**TASK:** When you write out the listing, keep every character and omit the pictures.

**GIVEN DATA:**
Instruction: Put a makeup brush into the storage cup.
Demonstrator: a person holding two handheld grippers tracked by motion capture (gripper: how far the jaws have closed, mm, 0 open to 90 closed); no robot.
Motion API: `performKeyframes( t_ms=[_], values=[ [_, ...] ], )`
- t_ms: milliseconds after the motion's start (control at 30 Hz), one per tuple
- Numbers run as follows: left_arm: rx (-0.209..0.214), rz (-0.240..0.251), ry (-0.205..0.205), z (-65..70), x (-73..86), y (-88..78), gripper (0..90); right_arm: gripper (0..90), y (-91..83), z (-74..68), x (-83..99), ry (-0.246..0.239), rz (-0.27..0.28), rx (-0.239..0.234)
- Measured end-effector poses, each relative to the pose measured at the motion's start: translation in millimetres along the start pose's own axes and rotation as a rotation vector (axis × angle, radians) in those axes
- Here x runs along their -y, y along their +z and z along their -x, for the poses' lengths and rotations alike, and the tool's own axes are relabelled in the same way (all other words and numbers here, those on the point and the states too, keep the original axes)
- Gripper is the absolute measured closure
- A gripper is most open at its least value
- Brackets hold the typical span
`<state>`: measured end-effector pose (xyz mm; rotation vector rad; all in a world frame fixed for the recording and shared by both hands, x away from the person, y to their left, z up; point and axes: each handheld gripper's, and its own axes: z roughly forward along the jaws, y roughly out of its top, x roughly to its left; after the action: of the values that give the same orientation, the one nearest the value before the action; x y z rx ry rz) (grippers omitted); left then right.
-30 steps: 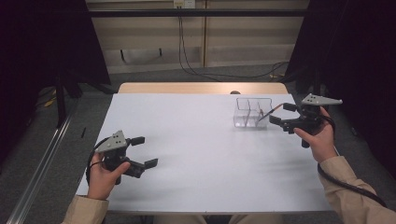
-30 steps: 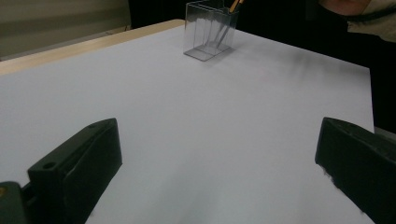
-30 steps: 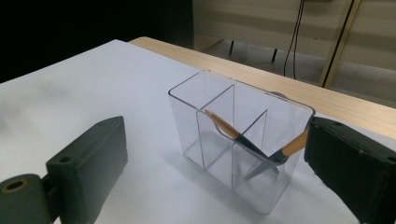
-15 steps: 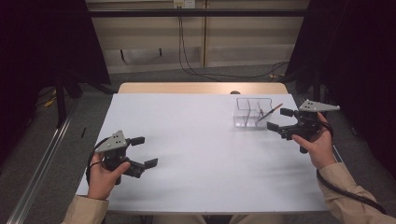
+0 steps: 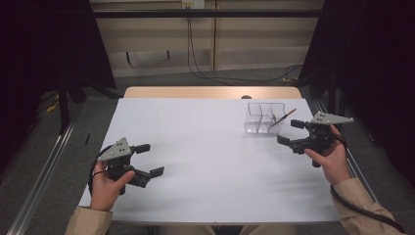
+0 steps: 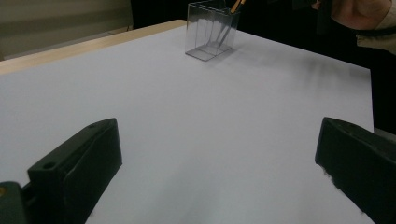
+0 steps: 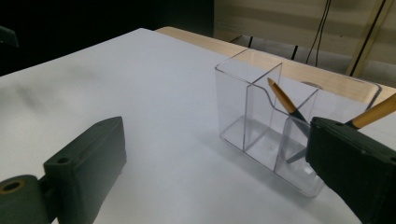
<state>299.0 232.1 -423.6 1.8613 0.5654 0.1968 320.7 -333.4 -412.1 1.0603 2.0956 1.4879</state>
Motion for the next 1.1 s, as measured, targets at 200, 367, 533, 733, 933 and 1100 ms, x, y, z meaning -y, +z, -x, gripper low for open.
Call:
performKeyframes(
  t_ms=[200, 367, 533, 733, 933, 1100],
  values=[
    [-0.003, -0.003, 0.000, -0.1, 0.2, 0.1, 0.4, 4.6, -0.8, -6.0, 4.8, 0.004, -0.005, -0.014],
    [-0.005, -0.005, 0.003, -0.1, -0.1, -0.8, 0.4, 4.2, -1.7, -9.3, 8.9, 0.002, -0.006, -0.016],
    [-0.006, -0.003, 0.000, 0.0, 0.2, -1.0, 0.4, 4.2, -4.1, -10.8, 13.2, 0.010, 0.003, -0.013],
    [-0.005, -0.004, -0.001, -0.3, 0.2, -1.2, 0.4, 4.1, -5.7, -14.4, 19.9, 0.009, 0.003, -0.010],
    [-0.005, -0.004, -0.002, -0.2, 0.2, -1.3, 0.4, 3.9, -7.4, -18.3, 25.6, 0.013, 0.001, -0.012],
    [-0.004, -0.007, 0.003, 0.0, 0.6, -0.3, 0.4, 3.9, -9.1, -21.8, 28.0, 0.005, -0.008, -0.014]
  ],
)
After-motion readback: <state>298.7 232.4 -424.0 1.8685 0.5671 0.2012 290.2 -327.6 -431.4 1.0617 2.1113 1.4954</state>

**RESULT OF THE TASK:**
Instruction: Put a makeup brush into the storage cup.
Demonstrator: a person holding two handheld grippers tracked by motion capture (gripper: how far the jaws have closed, mm, 0 open to 90 closed); no robot.
Motion API: `performKeyframes( t_ms=[_], values=[ [_, ...] ], )`
- t_ms: milliseconds after the motion's start (control at 30 Hz), one per tuple
- Numbers run as follows: left_arm: rx (-0.209..0.214), rz (-0.240..0.251), ry (-0.205..0.205), z (-65..70), x (-73..86), y (-88..78), gripper (0..90); right_arm: gripper (0..90), y (-91..83), z (-74..68), x (-83..99), ry (-0.246..0.239), rz (-0.27..0.28), rx (-0.239..0.234)
- Measured end-effector poses, each relative to the pose measured at the motion's start: translation in millimetres along the start pose's own axes and rotation as a rotation vector (axis × angle, radians) in those axes
- Here x runs along their -y, y along their +z and z along their -x, for the poses' lengths and rotations alike, and the tool's own axes are relabelled in the same way (all other words and numbers here, those on the point and the states too, keep the original axes)
- Gripper is the absolute measured closure
- A gripper is most open at its least value
- Brackets hold the typical span
`<state>`: measured end-effector pose (xyz mm; rotation vector rad; all in a world frame fixed for the recording and shared by both hands, x away from the person, y to their left, z up; point and axes: each handheld gripper's, and its own axes: z roughly forward along the jaws, y roughly out of its top, x roughly to its left; after the action: of the values that give the same orientation, the one nearest the value before the action; x y z rx ry rz) (grippers omitted); left then right.
-30 steps: 
-30 steps: 
-30 steps: 
-15 steps: 
+0 steps: 
+0 steps: 
+0 steps: 
<state>299.0 232.1 -423.6 1.8613 0.5654 0.1968 320.7 -333.4 -412.1 1.0603 2.0956 1.4879</state>
Motion for the next 1.1 s, as measured, targets at 200, 367, 533, 733, 933 and 1100 ms, x, y, z meaning -y, +z, -x, gripper low for open.
Call:
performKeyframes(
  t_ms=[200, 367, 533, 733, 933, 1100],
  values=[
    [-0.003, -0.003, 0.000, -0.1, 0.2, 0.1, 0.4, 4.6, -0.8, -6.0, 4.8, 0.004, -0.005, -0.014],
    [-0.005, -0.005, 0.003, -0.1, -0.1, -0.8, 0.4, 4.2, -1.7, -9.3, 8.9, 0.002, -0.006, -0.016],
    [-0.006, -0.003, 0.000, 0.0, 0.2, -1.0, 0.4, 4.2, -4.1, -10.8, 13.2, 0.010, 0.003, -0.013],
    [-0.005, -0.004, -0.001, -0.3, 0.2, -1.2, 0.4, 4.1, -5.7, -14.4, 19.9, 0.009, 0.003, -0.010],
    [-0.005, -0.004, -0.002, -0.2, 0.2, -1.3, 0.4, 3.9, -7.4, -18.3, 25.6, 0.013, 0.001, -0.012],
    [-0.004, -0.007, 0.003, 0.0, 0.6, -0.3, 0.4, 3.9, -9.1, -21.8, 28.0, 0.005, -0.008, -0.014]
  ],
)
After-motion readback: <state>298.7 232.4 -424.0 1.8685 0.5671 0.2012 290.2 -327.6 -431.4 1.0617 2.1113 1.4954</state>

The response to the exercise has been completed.